**YOUR ASSIGNMENT:** Transcribe the whole listing exactly.

**RAW DATA:**

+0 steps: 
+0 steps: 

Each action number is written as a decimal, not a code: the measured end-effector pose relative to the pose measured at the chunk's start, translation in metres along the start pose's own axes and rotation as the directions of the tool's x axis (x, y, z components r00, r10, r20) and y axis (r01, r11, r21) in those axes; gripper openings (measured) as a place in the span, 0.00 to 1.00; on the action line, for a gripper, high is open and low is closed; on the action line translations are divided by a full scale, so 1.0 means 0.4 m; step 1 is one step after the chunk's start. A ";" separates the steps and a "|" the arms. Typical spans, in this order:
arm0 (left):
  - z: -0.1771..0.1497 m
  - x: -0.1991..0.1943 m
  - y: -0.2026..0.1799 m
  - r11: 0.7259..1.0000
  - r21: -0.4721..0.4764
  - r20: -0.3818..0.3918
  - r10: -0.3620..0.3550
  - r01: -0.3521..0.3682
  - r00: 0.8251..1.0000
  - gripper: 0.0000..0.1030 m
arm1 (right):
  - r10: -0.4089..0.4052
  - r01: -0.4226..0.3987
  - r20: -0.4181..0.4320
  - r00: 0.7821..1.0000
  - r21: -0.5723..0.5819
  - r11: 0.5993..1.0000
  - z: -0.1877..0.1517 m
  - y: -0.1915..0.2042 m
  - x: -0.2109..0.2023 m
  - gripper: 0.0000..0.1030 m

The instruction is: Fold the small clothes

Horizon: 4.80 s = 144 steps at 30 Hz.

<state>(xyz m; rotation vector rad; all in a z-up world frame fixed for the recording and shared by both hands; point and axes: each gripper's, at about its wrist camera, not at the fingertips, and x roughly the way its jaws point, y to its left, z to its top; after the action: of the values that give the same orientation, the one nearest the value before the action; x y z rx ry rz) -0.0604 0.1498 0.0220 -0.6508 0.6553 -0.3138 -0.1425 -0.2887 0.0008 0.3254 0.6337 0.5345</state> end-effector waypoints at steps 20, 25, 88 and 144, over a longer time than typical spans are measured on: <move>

**YOUR SOLUTION:**
+0 steps: 
+0 steps: 

Each action number is written as a decimal, not a code: the measured end-effector pose relative to the pose measured at the chunk's start, translation in metres along the start pose's own axes and rotation as the directions of the tool's x axis (x, y, z components r00, r10, r20) and y axis (r01, r11, r21) in those axes; gripper openings (measured) as a place in the span, 0.00 to 1.00; on the action line, for a gripper, high is open and low is closed; on the action line translations are divided by a full scale, so 1.0 means 0.4 m; step 1 is one step after the chunk's start. A ";" separates the steps and a "|" the arms. Typical spans, in this order:
arm0 (left):
  - z: -0.1771..0.1497 m
  - x: -0.1991..0.1943 m
  - y: -0.2026..0.1799 m
  - r11: 0.7259..1.0000
  - r21: -0.4721..0.4764
  - r20: -0.3818..0.3918
  - r10: -0.3620..0.3550
  - r01: -0.3521..0.3682
  - r00: 0.8251..1.0000
  - gripper: 0.0000..0.1030 m
arm1 (right):
  - r10: -0.4089..0.4052
  - r01: -0.4226..0.3987
  - r20: -0.4181..0.4320
  - r00: 0.7821..1.0000
  - r21: -0.5723..0.5819
  - r11: 0.5993..1.0000
  - z: -0.1877..0.1517 m
  - y: -0.1915..0.2042 m
  - x: -0.2109..0.2023 m
  - gripper: 0.0000..0.1030 m

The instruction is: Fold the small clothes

Horizon: 4.80 s = 144 steps at 30 Hz.

<state>(xyz m; rotation vector rad; all in a z-up world frame fixed for the recording and shared by both hands; point and axes: each gripper's, at about its wrist camera, not at the fingertips, and x roughly the way its jaws point, y to its left, z to its top; after the action: of the values that give the same orientation, the one nearest the value before the action; x y z rx ry rz) -0.0604 0.1498 0.0220 -0.6508 0.6553 -0.3138 -0.1425 -0.2887 0.0008 0.3254 0.6337 0.5345</state> end-effector waypoints at steps 20, 25, 88 and 144, over a longer time than typical spans are measured on: <move>

The answer given is complete as it stands.